No pictures belong in the copy. Retype exactly, and only, the stretch of lines below from the one with "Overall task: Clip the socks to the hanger" through the one with "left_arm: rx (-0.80".

*Data items*:
------------------------------------------------

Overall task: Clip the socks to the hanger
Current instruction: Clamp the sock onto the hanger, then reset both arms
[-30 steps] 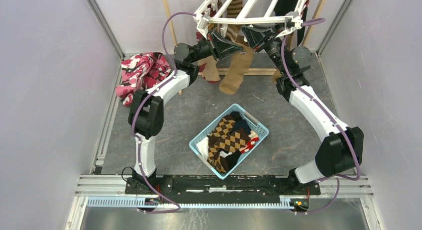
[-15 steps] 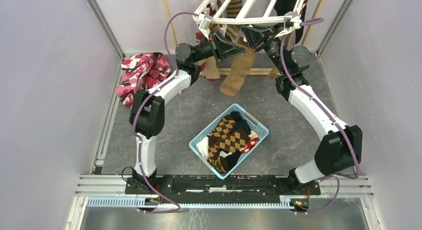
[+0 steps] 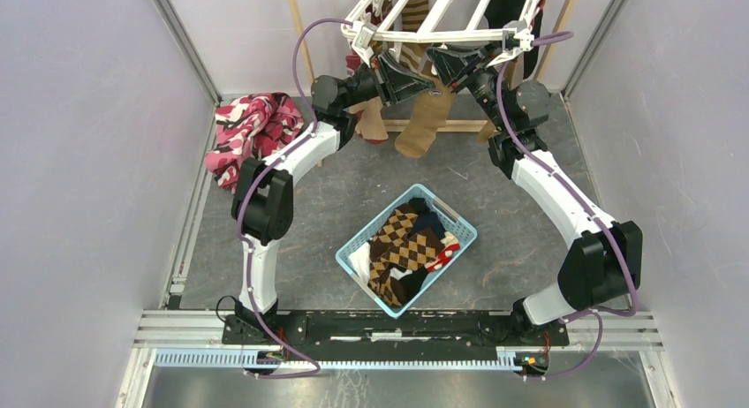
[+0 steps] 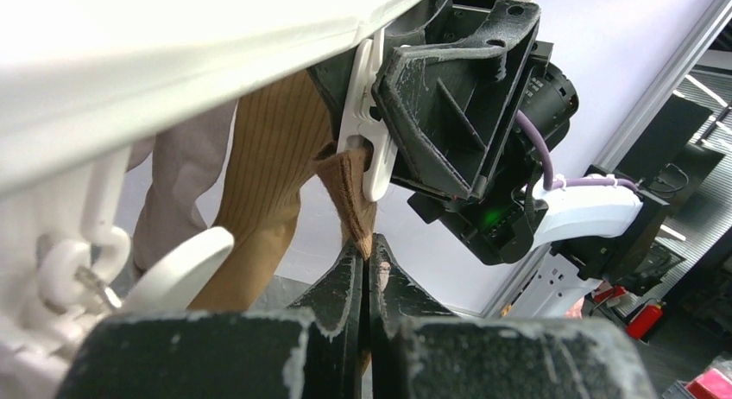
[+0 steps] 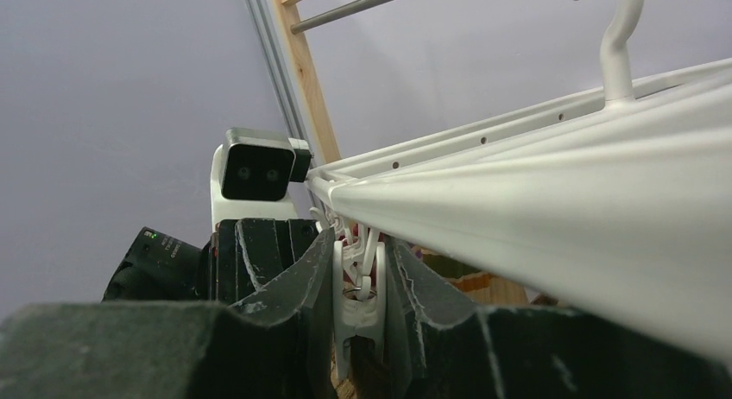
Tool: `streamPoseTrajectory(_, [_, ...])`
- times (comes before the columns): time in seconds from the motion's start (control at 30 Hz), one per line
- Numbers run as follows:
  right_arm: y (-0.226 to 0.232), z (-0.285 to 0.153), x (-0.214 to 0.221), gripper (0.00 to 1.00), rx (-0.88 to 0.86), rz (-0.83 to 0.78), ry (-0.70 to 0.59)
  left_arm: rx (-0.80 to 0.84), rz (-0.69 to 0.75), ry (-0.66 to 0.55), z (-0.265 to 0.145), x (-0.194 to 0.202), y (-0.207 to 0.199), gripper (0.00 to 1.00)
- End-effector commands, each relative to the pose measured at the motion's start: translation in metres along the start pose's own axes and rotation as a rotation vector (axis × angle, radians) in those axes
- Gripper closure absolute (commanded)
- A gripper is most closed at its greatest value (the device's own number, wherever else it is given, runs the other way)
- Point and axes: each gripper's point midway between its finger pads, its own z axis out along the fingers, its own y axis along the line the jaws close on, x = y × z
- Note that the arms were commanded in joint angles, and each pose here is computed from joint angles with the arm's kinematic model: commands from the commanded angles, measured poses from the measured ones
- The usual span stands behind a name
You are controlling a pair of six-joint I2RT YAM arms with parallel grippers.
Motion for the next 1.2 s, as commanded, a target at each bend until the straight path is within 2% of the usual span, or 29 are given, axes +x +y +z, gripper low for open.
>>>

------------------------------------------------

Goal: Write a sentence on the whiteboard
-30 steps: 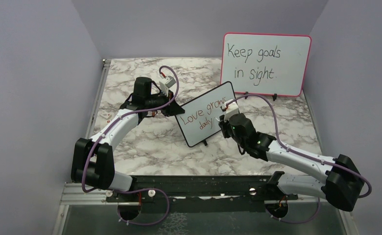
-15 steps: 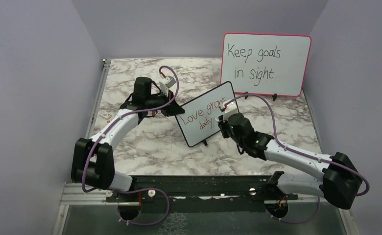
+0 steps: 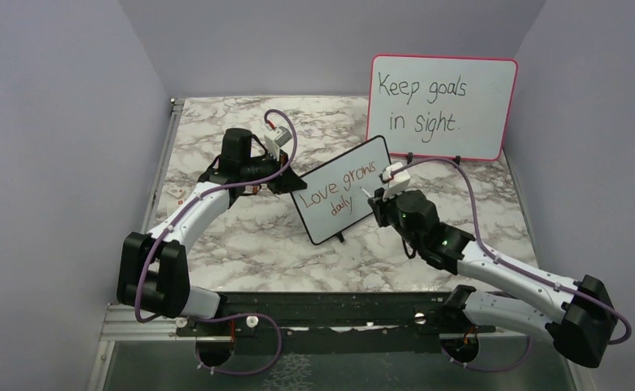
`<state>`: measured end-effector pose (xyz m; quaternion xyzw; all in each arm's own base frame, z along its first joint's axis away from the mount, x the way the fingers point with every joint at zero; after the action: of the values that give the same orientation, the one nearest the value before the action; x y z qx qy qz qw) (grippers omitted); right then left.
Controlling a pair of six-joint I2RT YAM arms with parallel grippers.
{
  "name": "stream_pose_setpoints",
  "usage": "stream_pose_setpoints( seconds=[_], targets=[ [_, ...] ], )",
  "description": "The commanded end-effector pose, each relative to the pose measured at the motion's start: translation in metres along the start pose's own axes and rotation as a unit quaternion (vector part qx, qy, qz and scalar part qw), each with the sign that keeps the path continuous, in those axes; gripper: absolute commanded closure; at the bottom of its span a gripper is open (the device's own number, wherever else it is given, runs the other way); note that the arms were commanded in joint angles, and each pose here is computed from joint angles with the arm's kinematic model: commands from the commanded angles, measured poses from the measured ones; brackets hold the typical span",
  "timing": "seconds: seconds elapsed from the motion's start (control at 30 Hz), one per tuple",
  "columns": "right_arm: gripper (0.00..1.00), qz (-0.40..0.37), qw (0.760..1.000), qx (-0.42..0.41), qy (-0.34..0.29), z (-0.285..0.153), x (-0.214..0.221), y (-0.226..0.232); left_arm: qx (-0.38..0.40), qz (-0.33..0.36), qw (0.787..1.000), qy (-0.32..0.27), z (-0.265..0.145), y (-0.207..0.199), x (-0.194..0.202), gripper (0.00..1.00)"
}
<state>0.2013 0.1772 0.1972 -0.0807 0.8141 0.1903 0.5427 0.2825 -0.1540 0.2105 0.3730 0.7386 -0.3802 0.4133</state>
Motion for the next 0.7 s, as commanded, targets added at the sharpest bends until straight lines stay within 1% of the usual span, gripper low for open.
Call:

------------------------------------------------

*ANSWER TO THE EXERCISE*:
Overall task: Clip the socks to the hanger
Current instruction: Clamp the sock onto the hanger, then reset both arms
[-30 steps] 
[-15 steps] 
[+0 steps] 
[+0 steps] 
[+0 steps] 
Tool: `streamPoseTrajectory(_, [_, ...])`
- times (comes before the columns): time in seconds from the motion's start (control at 30 Hz), one per line
- Numbers run as follows:
  right_arm: y (-0.226 to 0.232), z (-0.285 to 0.153), x (-0.214 to 0.221), gripper (0.00 to 1.00), rx (-0.88 to 0.86), rz (-0.83 to 0.78), ry (-0.70 to 0.59)
  left_arm: rx (-0.80 to 0.84), rz (-0.69 to 0.75), ry (-0.66 to 0.55), z (-0.265 to 0.145), x (-0.194 to 0.202), y (-0.207 to 0.199), gripper (0.00 to 1.00)

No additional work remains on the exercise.